FDA Approval and Age Requirements
The FDA has approved saline-filled breast implants for cosmetic augmentation in women 18 and older. For breast reconstruction after mastectomy, injury, or congenital conditions, there is no minimum age requirement. Silicone gel implants, by comparison, aren’t approved for cosmetic use until age 22, making saline the only implant option for cosmetic augmentation between ages 18 and 21.
Cost
The average surgeon’s fee for breast augmentation with implants is $4,875, according to the American Society of Plastic Surgeons. That figure covers only the surgeon’s fee, not anesthesia, the operating facility, or the implants themselves. Total out-of-pocket costs are typically higher. Saline implants generally cost less than silicone gel implants as a device, though the overall procedure cost depends heavily on your geographic area, the surgeon’s experience, and whether the implant is placed above or below the muscle. Insurance rarely covers cosmetic augmentation but may cover reconstruction after mastectomy.

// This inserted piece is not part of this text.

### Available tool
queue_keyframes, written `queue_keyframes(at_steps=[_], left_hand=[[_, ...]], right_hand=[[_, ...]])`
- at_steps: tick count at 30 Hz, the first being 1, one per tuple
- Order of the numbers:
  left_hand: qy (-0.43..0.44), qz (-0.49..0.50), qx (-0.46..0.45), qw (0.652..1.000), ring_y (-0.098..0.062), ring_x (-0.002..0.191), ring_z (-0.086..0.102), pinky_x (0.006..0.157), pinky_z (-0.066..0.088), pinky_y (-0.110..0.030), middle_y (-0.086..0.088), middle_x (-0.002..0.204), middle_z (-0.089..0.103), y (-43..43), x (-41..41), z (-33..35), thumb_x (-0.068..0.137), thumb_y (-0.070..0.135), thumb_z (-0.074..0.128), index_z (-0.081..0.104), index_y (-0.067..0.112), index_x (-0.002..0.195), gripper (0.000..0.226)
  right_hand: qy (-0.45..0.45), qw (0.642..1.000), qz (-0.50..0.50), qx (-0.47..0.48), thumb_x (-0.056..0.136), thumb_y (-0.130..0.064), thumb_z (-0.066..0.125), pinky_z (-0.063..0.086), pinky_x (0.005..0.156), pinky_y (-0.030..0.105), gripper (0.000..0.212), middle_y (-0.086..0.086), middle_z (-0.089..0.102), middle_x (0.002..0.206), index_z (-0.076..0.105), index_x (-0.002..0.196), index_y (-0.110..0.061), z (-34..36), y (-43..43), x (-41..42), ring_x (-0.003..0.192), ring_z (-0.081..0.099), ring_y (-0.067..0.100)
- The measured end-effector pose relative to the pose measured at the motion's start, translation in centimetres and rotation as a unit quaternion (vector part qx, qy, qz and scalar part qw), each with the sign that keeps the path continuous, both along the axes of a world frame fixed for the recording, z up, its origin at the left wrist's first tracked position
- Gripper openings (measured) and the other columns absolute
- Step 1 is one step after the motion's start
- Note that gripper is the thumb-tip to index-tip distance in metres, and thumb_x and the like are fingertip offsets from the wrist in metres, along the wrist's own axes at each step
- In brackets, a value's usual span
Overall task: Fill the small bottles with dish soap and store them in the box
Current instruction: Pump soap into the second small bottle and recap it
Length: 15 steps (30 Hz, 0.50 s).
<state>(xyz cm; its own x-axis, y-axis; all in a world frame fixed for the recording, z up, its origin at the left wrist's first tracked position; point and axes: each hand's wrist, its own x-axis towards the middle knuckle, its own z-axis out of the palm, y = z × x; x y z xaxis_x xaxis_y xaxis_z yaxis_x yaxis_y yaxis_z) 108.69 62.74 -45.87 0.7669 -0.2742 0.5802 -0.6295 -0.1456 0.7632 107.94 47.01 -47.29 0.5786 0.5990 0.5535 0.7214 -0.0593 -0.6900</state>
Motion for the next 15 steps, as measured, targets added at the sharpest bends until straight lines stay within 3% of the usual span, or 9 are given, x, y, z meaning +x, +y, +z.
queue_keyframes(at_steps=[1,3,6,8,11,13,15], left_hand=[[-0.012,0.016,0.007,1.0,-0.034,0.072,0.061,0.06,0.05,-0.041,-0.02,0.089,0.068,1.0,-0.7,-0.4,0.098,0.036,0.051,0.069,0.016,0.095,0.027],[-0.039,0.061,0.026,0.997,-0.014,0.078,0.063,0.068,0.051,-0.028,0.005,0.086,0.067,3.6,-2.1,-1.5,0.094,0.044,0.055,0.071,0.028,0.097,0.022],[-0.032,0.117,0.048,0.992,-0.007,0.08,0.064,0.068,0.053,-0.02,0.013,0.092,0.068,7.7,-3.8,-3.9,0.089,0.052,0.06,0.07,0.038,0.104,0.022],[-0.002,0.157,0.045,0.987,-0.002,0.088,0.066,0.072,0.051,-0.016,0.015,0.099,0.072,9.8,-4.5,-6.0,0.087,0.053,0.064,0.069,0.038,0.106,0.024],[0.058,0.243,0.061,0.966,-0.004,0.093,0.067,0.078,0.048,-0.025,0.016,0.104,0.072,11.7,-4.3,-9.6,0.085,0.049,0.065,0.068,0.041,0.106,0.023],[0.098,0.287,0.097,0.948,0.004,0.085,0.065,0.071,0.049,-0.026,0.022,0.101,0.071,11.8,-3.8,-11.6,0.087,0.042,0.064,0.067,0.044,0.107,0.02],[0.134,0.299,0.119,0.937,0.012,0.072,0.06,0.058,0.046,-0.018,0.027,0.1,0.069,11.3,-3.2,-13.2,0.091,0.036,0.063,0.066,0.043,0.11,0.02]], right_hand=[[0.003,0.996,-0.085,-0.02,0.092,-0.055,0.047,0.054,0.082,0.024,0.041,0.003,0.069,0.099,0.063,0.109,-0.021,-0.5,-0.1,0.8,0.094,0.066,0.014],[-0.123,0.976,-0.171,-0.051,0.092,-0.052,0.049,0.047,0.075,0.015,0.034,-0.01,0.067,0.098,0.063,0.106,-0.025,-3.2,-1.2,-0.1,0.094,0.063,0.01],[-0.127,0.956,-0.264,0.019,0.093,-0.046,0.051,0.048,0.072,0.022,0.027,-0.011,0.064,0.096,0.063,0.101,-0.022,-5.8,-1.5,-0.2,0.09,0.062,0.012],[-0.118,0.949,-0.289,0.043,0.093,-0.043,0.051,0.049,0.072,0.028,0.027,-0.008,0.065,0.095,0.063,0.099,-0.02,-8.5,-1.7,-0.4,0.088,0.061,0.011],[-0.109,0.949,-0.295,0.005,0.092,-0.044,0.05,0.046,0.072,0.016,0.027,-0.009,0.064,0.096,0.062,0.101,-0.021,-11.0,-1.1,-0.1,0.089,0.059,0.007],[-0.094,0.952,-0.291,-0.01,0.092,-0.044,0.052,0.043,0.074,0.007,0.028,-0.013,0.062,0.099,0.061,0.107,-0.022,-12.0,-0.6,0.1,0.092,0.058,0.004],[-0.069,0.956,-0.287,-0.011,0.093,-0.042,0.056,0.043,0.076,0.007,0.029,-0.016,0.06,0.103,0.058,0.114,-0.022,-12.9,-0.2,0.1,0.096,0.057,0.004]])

How Saline Compares to Silicone
- Feel: Silicone gel more closely mimics the texture of natural breast tissue. Saline can feel slightly firmer and more “water balloon-like,” especially in thinner patients.
- Incision size: Saline requires a smaller incision (3 to 4 cm vs. 4 to 5 cm) because the implant is filled after placement.
- Rupture detection: Saline deflation is immediately obvious. Silicone ruptures can go unnoticed and require imaging to detect.
- Rippling: More common with saline, particularly in patients with thin tissue coverage.
- Capsular contracture: Less frequent with saline implants based on available comparative data.
- Age eligibility: Saline is approved for cosmetic use at 18; silicone gel at 22.
Neither type is universally better. The right choice depends on your body type, your priorities around safety versus aesthetics, and how you weigh the tradeoffs between a more natural feel and easier rupture monitoring.